Despite its seemingly-perfect location just uphill from the staithes, Duke Pit appears
to have been abandoned by the early 19th century; in 1812 John Buddle (a noted
Tyneside coal ‘viewer’) advised Peile that it should be brought back into use and a
pumping and winding engine installed (CROC: D/Lons/W7/1/20). A winding engine
house was designed in 1817; its plan suggests a vertical winder similar to the slightly-
later Saltom winder (CROC: D/Lons/W7 engineering drawings, steam engines, 67).
An illustration of 1834 (Tomlinson 1834, 835) shows a large building and chimney at
Duke, suggesting that the 1817 design was actually constructed. Piele also deepened
the shafts at Croft and Saltom Pits, in 1818 and 1819 respectively, and installed a total
of nineteen steam engines (Wood 1988, 116-7). These included a vertical-winder
engine at Saltom, whose house forms the dominant surviving feature of the site; this
engine house can be interpreted in considerable detail from the surviving field
remains and the design drawings for the engine (CROW: TNCB 28-13) (Chapman,
Appendix 2). The vertical winder (in which the winding drum was located in the top
of the engine house above the cylinder, connected directly by a crank) was the
predominant 19th century form of winding engine in the Durham and Northumberland
Coalfields, but survivals are very rare – the Saltom engine house, although less early
than has been previously claimed, remains a very important feature. It is interesting
that, although the Saltom engine was a vertical winder, the contemporaneous
Ravenhill winder (forming a second, shorter, lift for the same coal) was a beam
engine, the cylinder operating an external ground-level winding drum via a beam and
crank (CROW: TNCB 28-13). The choice of two different designs may, as Chapman
suggests, reflect the restricted nature of the Saltom site, or perceived differences in
reliability or efficiency for lifts of different height. A new pumping engine was
designed for Saltom (CROC: D/Lons/W7 Engineering drawings, 1st vol, p98),
probably in the late 1830s from its position in the volume, but it is doubtful if this was
ever constructed.

At the time of the Chancery dispute over the St Bees School royalty (1821-1840),
both Wilson and Croft Pits were working the School’s coal beneath Sandwith.
Production of this coal from Croft declined from 138,386 baskets in 1827 to a
minimum of 58,043 in 1839; figures for Wilson Pit in 1832-4 are given for varying
periods, but average out at around 60,000 (baskets?) per annum (CROW: YDS 60/28,

Peile’s main achievement, however, was the sinking and development of the only new
colliery on the Howgill field in the 19th century, at Wellington Pit (Moore 1898, 18;
Wood 1988, 116; Gazetteer 29067-29071). A series of ‘Memoranda’ and ‘Brief
Statements’ from Peile to Lord Lonsdale, in October 1840, November 1841,
December 1842, and May 1844 (CROC: D/Lons/W7/1/22) provide detailed
information on developments in the 1840s, at Wellington and elsewhere, and is the
source for the following description unless otherwise referenced.

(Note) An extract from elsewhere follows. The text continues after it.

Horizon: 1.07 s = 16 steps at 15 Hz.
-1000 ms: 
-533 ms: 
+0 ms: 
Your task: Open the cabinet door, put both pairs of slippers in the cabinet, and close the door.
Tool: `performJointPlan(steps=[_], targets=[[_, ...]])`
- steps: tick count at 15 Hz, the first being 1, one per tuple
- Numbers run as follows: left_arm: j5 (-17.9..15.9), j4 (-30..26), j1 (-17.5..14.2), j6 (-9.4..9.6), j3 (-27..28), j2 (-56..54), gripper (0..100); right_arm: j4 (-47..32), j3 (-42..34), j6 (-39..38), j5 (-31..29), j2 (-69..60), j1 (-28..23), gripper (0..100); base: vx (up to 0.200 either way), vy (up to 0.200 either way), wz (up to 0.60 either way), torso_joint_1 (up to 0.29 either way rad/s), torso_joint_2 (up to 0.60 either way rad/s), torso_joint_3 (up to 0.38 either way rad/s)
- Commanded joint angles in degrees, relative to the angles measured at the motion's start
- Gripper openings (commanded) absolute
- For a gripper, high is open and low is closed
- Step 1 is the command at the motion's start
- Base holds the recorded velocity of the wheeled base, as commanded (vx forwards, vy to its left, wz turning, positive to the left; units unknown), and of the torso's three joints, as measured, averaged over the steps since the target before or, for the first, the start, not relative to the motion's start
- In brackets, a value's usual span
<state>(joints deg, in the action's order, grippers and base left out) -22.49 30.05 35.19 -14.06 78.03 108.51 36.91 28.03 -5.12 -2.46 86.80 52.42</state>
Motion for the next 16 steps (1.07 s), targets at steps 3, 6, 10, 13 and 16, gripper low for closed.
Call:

Work at Wellington started in 1837; production began from the Main Band in 1843,
and from the Six Quarters in 1845; the total cost of development was £25,000. The

colliery initially had two adjacent shafts, wound by a vertical-winder engine in a
massive engine house (CROC: D/Lons/W7 engineering drawings, 1st vol, 121-145),
though a third shaft was added later. By October 1840, the west and east shafts had
been sunk and walled to 62 and 42 fathoms respectively. Two engine houses were
under construction and their engines were being manufactured; the larger engine was
calculated at 80-90 hp and was intended to wind from both shafts, while the smaller
engine was calculated at 40-45 hp, to wind from the west shaft only, as a temporary
measure during the ‘winning’ of the colliery. The west shaft was planned to meet
workings being extended from Duke Pit. By November 1841, both shafts had been
sunk past the Bannock Band (though the east shaft was still being walled), and were
being deepened to the Main Band. The engine houses were nearly completed
‘adopting the beautiful finish to the job given by Mr Smirke’, and the parts of both
engines were nearly ready. Priorities for the next year included building the detached
chimney to Smirke’s ‘beautiful design’ and connecting it to the boilers by a drift
inland from the boilers meeting a shaft sunk from the base of the chimney; this shows
that the ‘Candlestick Chimney’ was initially intended as a boiler chimney rather than
a ventilation chimney. Other priorities included building the screens and waggonway
to the staithes, cutting back the hillside and building the revetment walls (‘the topping
of these walls by turrets can be done when convenient’), and replacing the old ‘public
stairway to the hilltop’ with a new one (29076). However in December 1842, work
was being delayed by winter weather, and Peile feared it would be 3-4 months before
the pit came into production. The west shaft was completed to the Main Band and the
(smaller) engine was ‘in great forwardness’; the pit top masonry would be completed
in a month, ready for the erection of the headgear. The east shaft was still only sunk
to the Bannock Band, and the engine would not be ready until summer 1843. The
first part of this timetable was almost achieved, as in May 1844 the west shaft had
been in production for 12 months, and Piele’s report concentrated in the development
of the underground workings. However the east shaft was still only sunk to the
Bannock Band, and the main engine not yet erected (though it could be ready in a few
days, and four boilers had already been set); nor had the connection to Duke Pit been
made. The surface walls and terraces were now advanced, and Piele planned a ‘fence
wall … to keep people out’, together with the proposed lodge and gates.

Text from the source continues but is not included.